▸ **TASK PROMPT**
Output the entries below word for word, stopping once the line containing "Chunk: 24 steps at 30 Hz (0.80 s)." is done, and omit each picture.

--- DATA SUPPLIED ---

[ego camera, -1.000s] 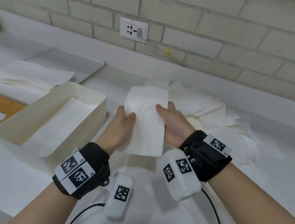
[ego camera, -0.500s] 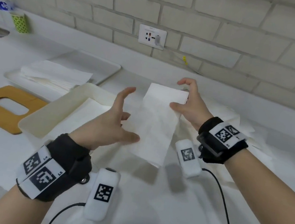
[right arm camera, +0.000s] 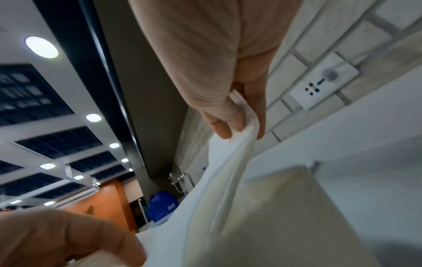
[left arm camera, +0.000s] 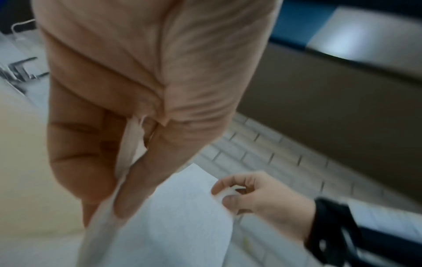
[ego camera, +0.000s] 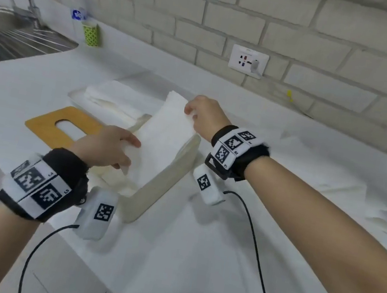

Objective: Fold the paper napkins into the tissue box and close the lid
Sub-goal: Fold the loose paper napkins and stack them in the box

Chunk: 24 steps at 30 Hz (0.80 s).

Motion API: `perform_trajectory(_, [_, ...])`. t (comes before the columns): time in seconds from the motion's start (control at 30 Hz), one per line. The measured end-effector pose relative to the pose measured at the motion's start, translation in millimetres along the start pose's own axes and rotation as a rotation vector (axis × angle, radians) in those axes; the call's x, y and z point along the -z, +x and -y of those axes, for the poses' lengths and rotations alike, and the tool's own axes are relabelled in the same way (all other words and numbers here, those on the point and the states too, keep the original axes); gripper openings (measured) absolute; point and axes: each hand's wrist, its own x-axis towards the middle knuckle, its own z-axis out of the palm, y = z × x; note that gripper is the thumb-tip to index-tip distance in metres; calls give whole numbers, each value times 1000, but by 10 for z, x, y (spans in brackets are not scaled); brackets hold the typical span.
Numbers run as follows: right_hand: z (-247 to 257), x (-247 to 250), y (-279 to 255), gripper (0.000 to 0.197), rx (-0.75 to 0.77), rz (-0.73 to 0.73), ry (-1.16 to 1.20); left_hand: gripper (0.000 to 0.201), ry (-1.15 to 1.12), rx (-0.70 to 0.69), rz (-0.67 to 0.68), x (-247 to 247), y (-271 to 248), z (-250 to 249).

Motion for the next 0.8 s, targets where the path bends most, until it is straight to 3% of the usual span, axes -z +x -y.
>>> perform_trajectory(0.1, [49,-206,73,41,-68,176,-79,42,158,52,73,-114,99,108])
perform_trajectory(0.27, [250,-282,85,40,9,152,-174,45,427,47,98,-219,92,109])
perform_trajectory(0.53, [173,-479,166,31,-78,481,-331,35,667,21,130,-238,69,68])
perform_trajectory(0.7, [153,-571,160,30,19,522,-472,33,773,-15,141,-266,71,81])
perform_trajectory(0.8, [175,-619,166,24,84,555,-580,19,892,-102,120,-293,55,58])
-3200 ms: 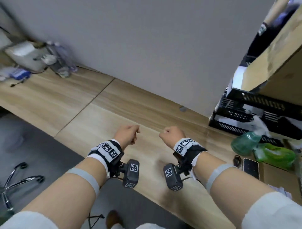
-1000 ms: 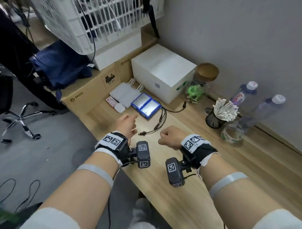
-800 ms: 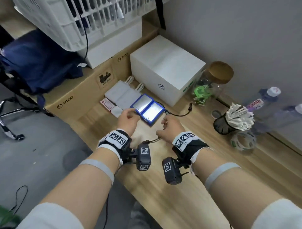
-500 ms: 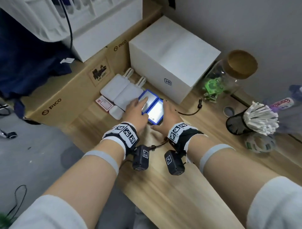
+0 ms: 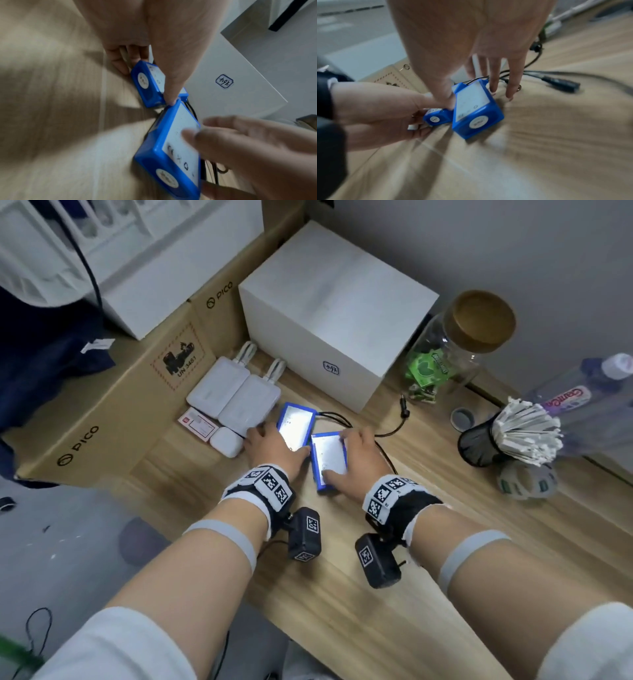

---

▸ **REPLY**
[ego camera, -1.000s] 
[ego camera, -0.500s] 
[right arm camera, +0.000s] 
[left arm camera, +0.000s] 
[ego camera, +0.000s] 

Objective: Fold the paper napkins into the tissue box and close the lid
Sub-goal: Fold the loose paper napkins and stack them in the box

Chunk: 24 steps at 30 Hz (0.80 s).

Here is where the answer stops.